I was pretty popular and totally accepted as one of the boys
1 (1%)
I was mostly accepted as one of the boys but I had to teach myself some masculine mannerisms
2 (2.1%)
I was accepted but pretty much had to learn most of my masculine mannerisms
7 (7.3%)
I was picked on some as I couldn't seem to learn how to totally be a boy
39 (40.6%)
I was picked on a lot. I had no idea how to be a boy.
33 (34.4%)
I was always picked because I was very feminine and there was no hiding it.
14 (14.6%)

Total Members Voted: 44

Julie Marie

Looking back, I realize how hard I worked to be accepted.  I suppose many kids did the same thing.  Some got the hang of it, some didn't.  I became very good at it.

I entered kindergarten in 1956 and graduated high school in 1969, not a good time to entertain thoughts about coming out.  (I didn't even know what coming out was!)  Gradually along the way I got the cues from kids around me what was and what wasn't acceptable behavior.  And I also learned what the consequences were for not conforming to the acceptable norm.  During those years I never uttered a word to anyone about the feelings I had inside.  I knew the consequences would be severe.  And it wasn't until I was a sophomore in high school that I first read or heard anything about other people like me.  According to the information in the article, I was one-in-a-million.  Finding someone like me was almost impossible.

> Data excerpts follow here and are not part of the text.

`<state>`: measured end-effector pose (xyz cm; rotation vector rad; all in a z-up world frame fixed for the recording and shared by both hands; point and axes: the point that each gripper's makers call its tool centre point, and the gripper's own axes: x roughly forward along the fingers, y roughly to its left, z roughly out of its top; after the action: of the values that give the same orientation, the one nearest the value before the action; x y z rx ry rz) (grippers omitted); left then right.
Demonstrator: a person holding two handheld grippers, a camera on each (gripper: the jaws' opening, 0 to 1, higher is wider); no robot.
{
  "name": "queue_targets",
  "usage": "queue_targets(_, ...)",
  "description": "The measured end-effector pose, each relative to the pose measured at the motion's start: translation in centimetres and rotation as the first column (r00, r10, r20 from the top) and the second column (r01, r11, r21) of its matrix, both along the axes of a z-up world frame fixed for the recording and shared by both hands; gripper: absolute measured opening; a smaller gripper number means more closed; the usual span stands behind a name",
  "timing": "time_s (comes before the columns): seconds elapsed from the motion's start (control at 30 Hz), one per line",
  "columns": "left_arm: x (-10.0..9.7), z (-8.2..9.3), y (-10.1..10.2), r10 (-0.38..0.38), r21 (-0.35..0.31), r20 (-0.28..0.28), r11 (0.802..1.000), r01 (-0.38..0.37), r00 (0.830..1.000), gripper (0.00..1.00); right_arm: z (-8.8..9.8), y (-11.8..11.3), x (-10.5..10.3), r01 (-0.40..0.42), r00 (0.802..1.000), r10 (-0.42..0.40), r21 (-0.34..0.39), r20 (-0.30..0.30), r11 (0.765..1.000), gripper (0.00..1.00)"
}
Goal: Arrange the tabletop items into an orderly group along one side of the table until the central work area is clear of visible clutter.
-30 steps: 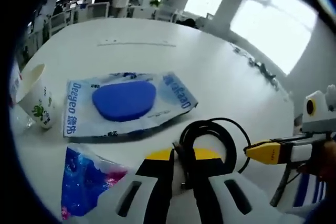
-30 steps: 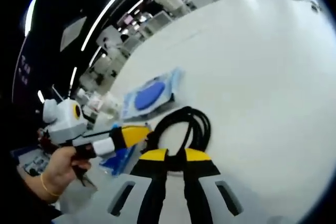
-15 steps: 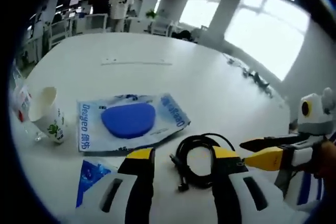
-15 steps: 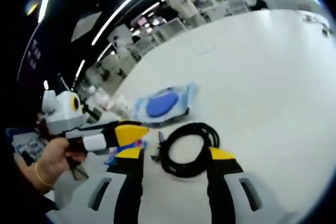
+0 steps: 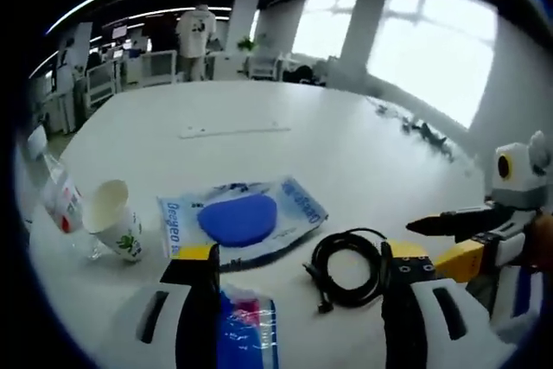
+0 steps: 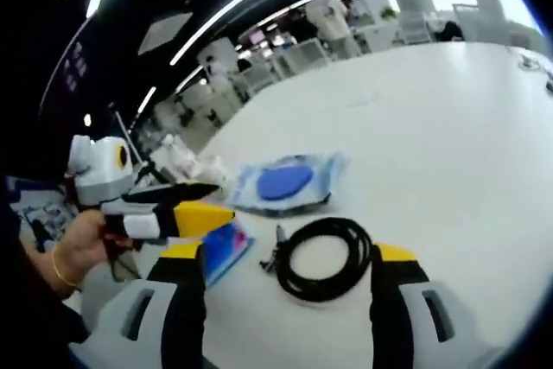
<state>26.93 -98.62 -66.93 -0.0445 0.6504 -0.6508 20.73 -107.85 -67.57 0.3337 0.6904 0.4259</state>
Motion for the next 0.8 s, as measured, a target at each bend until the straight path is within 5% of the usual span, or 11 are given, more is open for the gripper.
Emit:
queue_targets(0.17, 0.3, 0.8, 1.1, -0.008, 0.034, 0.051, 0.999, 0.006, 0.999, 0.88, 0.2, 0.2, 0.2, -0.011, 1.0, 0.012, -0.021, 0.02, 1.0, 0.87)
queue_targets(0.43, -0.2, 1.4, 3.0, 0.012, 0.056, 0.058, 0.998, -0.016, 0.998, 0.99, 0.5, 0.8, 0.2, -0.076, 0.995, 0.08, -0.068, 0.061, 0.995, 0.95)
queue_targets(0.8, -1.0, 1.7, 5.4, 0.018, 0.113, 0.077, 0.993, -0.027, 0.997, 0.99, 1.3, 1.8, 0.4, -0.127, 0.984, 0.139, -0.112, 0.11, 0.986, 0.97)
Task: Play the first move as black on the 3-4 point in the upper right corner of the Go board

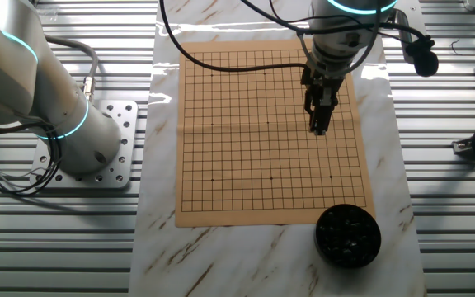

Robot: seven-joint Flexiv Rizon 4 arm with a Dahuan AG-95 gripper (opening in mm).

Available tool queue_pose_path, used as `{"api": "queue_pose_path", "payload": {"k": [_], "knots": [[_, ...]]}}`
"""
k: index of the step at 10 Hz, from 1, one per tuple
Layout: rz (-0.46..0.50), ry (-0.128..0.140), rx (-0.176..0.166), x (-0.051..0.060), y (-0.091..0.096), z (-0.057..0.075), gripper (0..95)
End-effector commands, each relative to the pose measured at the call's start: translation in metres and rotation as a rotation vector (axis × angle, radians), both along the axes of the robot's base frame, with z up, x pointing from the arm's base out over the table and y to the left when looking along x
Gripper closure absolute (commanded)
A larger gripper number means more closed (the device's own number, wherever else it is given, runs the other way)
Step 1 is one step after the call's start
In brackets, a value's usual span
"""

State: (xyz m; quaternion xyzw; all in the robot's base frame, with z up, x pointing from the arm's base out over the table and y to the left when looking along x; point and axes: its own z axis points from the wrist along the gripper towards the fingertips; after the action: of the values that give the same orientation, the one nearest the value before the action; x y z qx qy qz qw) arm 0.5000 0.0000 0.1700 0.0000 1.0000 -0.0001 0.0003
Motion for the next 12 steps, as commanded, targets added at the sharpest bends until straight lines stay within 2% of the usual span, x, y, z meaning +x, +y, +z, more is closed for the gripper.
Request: {"api": "queue_pose_path", "payload": {"k": [1, 2, 3, 12], "knots": [[0.022, -0.022, 0.021, 0.0000, 0.0000, 0.0000, 0.0], [0.015, -0.021, 0.038, -0.0001, 0.0001, 0.0002, 95.0], [0.010, -0.021, 0.049, -0.0001, 0.0002, 0.0006, 95.0], [0.014, -0.022, 0.020, 0.0000, 0.0003, 0.0009, 95.0]]}}
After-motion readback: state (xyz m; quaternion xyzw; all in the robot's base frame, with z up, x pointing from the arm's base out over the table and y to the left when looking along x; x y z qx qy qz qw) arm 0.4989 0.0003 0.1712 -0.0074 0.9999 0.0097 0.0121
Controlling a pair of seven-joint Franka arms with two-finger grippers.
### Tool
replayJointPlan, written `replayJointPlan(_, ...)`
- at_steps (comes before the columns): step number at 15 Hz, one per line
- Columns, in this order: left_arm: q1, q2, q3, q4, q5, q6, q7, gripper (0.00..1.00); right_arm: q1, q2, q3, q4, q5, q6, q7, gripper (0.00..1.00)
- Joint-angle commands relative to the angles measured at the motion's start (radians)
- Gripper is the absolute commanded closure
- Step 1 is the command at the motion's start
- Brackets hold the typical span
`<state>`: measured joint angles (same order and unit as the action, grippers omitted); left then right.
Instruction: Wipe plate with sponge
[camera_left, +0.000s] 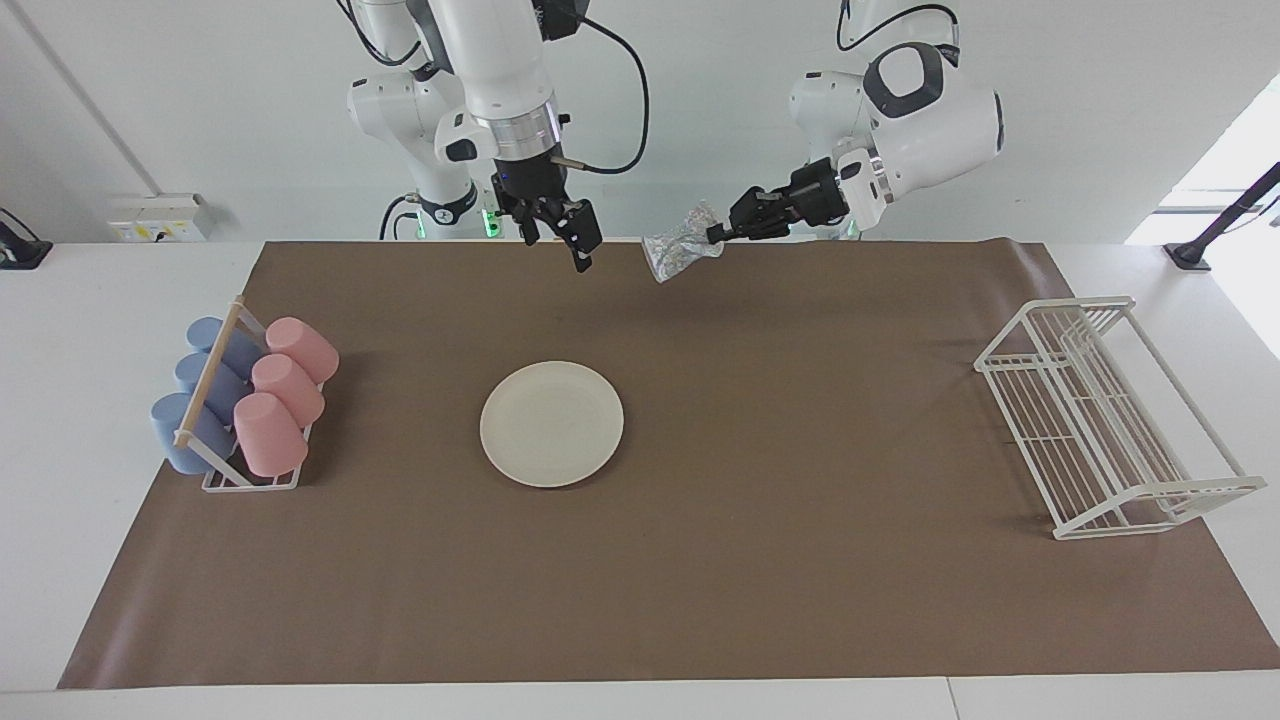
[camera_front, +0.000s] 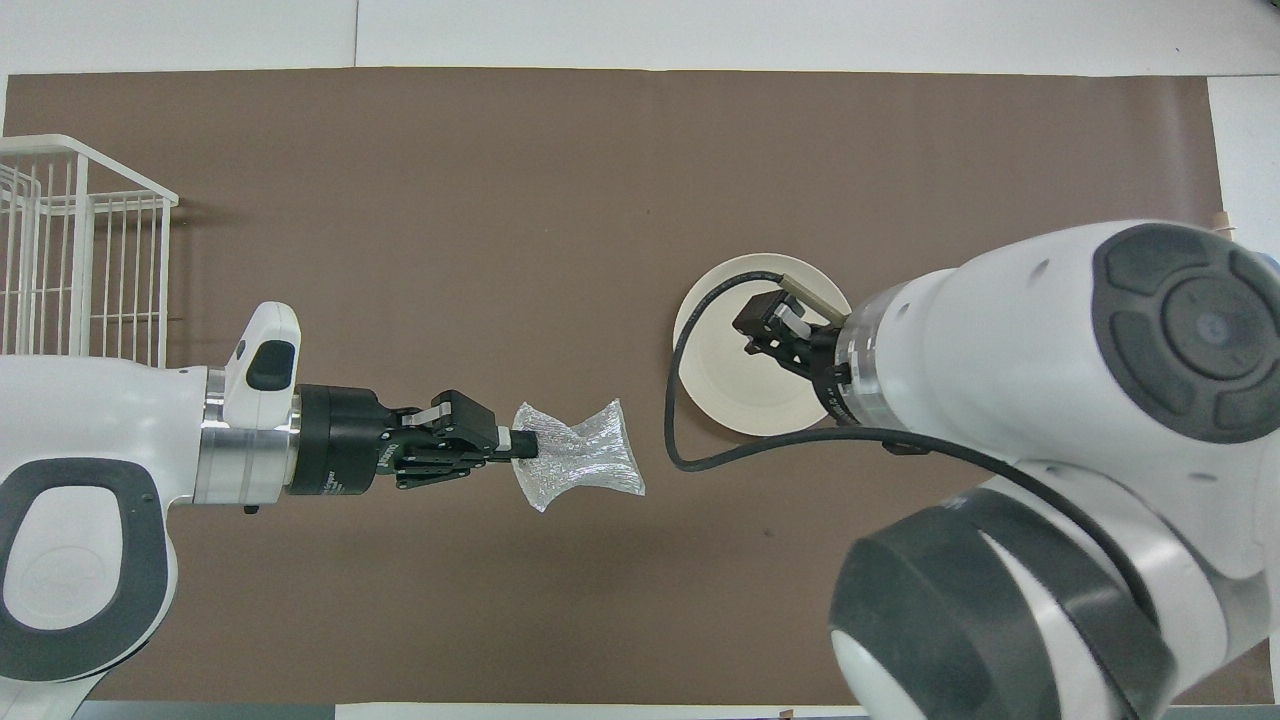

Intense fear kept me in line.  Few things scared me more than family and friends finding out I secretly wished I was a girl.  But that thought consumed me.  While my teacher may have thought I was taking notes I was writing acronyms and codes in my notebook about my one wish - IWIWAG - I wish I was a girl.  I must have written that thousands of times.  Practically all my quiet time, all my alone time, I was totally absorbed in this dream.

But once thrown back out into the world, I put on the face and did my best.  Over the years I became so good at it I actually became somewhat popular.  And by then I had convinced myself I could live the rest of my life carrying my secret to the grave.
When you judge others, you do not define them, you define yourself.